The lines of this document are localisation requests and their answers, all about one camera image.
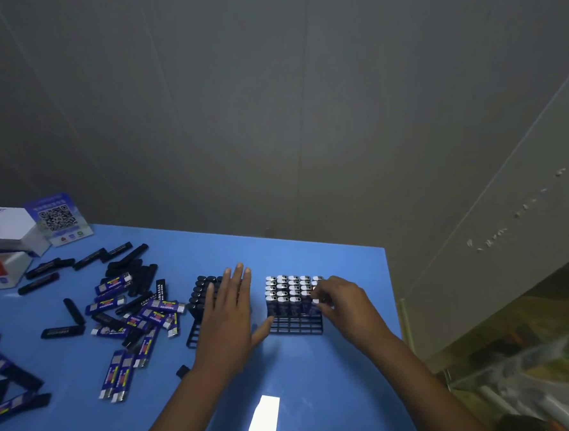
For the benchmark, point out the person's left hand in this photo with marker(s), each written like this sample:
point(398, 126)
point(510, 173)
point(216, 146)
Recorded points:
point(226, 332)

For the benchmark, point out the person's right hand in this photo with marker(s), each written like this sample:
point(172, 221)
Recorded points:
point(358, 314)

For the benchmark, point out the black grid tray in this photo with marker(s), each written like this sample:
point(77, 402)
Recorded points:
point(296, 326)
point(193, 336)

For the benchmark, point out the blue silver-capped lighter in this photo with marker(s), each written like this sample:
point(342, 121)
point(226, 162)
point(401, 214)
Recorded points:
point(316, 308)

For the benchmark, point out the row of black lighters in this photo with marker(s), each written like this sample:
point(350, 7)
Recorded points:
point(200, 295)

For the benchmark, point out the black slim lighter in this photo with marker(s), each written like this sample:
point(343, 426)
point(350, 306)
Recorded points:
point(182, 371)

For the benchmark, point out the row of blue lighters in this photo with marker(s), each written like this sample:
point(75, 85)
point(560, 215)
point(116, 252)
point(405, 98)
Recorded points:
point(284, 294)

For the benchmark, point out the pile of mixed lighters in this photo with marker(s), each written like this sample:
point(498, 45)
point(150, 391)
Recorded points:
point(113, 283)

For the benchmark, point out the person's right forearm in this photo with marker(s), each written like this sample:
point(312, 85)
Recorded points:
point(430, 396)

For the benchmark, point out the crumpled clear plastic bags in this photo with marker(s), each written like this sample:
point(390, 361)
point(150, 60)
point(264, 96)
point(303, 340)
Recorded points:
point(540, 385)

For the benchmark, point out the blue code sign stand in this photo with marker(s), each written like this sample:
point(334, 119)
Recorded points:
point(56, 218)

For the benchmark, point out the white cardboard box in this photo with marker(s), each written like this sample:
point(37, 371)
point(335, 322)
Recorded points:
point(6, 225)

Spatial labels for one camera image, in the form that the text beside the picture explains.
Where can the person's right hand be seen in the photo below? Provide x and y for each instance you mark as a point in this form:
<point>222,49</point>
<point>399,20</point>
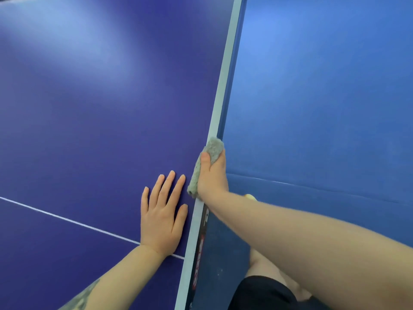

---*---

-- WHAT IS REQUIRED --
The data above are to be repeated word for word, with any pictures left out.

-- ANSWER BOX --
The lines of this document are localisation requests and their answers, all about one camera image.
For the benchmark, point out the person's left hand in this photo with marker(s), each written like this sample:
point(398, 126)
point(510, 173)
point(216, 146)
Recorded points:
point(226, 332)

For the benchmark, point out the person's right hand in this photo with marker(s), each written like this sample:
point(172, 221)
Recorded points:
point(358, 314)

For the benchmark, point out the black grid tray in this photo with marker(s), each written like this sample:
point(77, 402)
Recorded points:
point(296, 326)
point(193, 336)

For the benchmark, point out the blue silver-capped lighter in this photo with marker(s), each written like this sample:
point(342, 121)
point(226, 162)
point(401, 214)
Recorded points:
point(316, 308)

For the benchmark, point out the row of black lighters in this photo with marker(s), each written like this sample:
point(350, 7)
Recorded points:
point(200, 295)

For the benchmark, point out the black slim lighter in this photo with marker(s), each written like this sample:
point(343, 426)
point(350, 306)
Recorded points:
point(182, 371)

For the benchmark, point out the row of blue lighters in this photo with marker(s), each written like this sample:
point(75, 85)
point(560, 215)
point(116, 252)
point(405, 98)
Recorded points:
point(284, 294)

For the benchmark, point out the pile of mixed lighters in this photo with marker(s), each written like this sample:
point(498, 45)
point(150, 391)
Recorded points:
point(113, 283)

For the benchmark, point out the person's right forearm in this photo with marker(s), each written like this sample:
point(312, 85)
Recorded points:
point(430, 396)

For the benchmark, point out the crumpled clear plastic bags in this photo with marker(s), each written like this sample:
point(390, 361)
point(150, 60)
point(264, 96)
point(303, 340)
Recorded points:
point(540, 385)

For the benchmark, point out the blue code sign stand in this photo with marker(s), each written like this sample:
point(334, 119)
Recorded points:
point(56, 218)

For the benchmark, point out the white cardboard box in this photo with marker(s), each written like this sample:
point(37, 371)
point(335, 322)
Recorded points:
point(6, 225)

Spatial labels for one camera image, in the form that the text beside the picture explains.
Where can the person's right hand be seen in the photo below? Provide x and y for each instance you mark as a point in this form:
<point>222,49</point>
<point>399,20</point>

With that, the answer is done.